■ **EXERCISE BRIEF**
Give again, exactly as written, each line of the material below starting at the line that contains "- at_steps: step" and ending at the line that contains "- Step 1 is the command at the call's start". Both ends count, and no other line does.

>>>

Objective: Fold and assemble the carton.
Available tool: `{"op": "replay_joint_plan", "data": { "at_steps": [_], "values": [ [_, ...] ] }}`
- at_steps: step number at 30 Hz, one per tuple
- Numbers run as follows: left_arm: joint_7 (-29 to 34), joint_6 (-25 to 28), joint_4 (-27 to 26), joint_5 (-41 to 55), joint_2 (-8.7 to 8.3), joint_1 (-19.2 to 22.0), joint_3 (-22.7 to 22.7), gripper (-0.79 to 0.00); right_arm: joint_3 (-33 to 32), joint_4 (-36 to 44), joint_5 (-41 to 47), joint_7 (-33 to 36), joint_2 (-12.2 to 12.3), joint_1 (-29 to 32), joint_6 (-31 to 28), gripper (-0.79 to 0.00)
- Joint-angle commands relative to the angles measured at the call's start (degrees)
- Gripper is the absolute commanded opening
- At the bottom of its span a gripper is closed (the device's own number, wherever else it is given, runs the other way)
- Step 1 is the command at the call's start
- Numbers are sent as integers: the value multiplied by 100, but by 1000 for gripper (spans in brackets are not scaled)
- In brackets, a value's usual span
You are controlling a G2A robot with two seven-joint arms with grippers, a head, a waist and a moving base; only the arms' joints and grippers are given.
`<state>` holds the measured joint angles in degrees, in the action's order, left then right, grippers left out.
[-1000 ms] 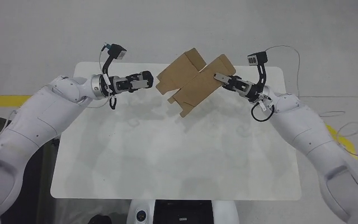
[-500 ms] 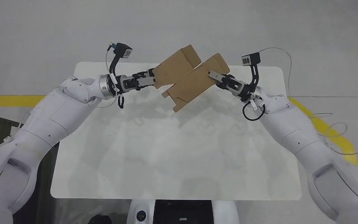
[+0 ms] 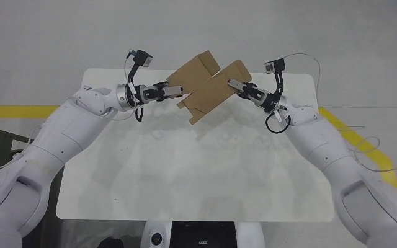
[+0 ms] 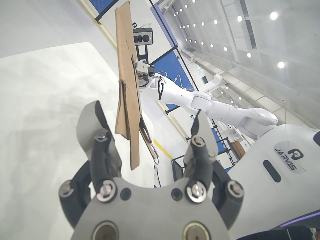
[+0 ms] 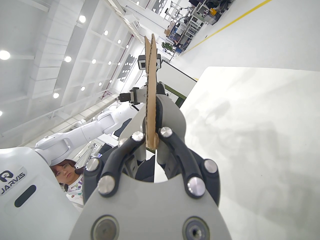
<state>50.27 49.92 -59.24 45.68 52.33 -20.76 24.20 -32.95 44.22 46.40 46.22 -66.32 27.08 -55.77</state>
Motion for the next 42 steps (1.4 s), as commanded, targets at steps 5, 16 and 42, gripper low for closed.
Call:
{"op": "replay_joint_plan", "data": {
  "at_steps": [5, 16, 42],
  "values": [
    [250, -198, 32, 69, 71, -94, 178, -785, -149, -52, -105, 112, -56, 26, -7, -785],
    [728, -432, 182, 249, 191, -200, 533, -785, -422, -123, -393, 212, -118, 62, -17, 0],
    [1453, -1041, -741, -750, -215, -471, 1125, -785, -447, 658, -1711, 565, 864, 47, 332, 0]
  ]
}}
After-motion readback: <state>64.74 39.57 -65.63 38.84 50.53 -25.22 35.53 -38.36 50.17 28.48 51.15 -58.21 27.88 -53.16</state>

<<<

■ **TASK RESULT**
- at_steps: step number at 30 Hz, one per tuple
- Numbers run as follows: left_arm: joint_7 (-29 to 34), joint_6 (-25 to 28), joint_4 (-27 to 26), joint_5 (-41 to 55), joint_2 (-8.7 to 8.3), joint_1 (-19.2 to 22.0), joint_3 (-22.7 to 22.7), gripper (-0.79 to 0.00); right_arm: joint_3 (-33 to 32), joint_4 (-36 to 44), joint_5 (-41 to 47), joint_7 (-33 to 36), joint_2 (-12.2 to 12.3), joint_1 (-29 to 32), joint_6 (-31 to 28), gripper (-0.79 to 0.00)
- Joint-angle commands relative to the angles measured at the call's start (degrees)
- Gripper is the absolute commanded opening
- At the bottom of its span a gripper is closed (the device's own number, wherever else it is given, runs the other way)
- Step 1 is the command at the call's start

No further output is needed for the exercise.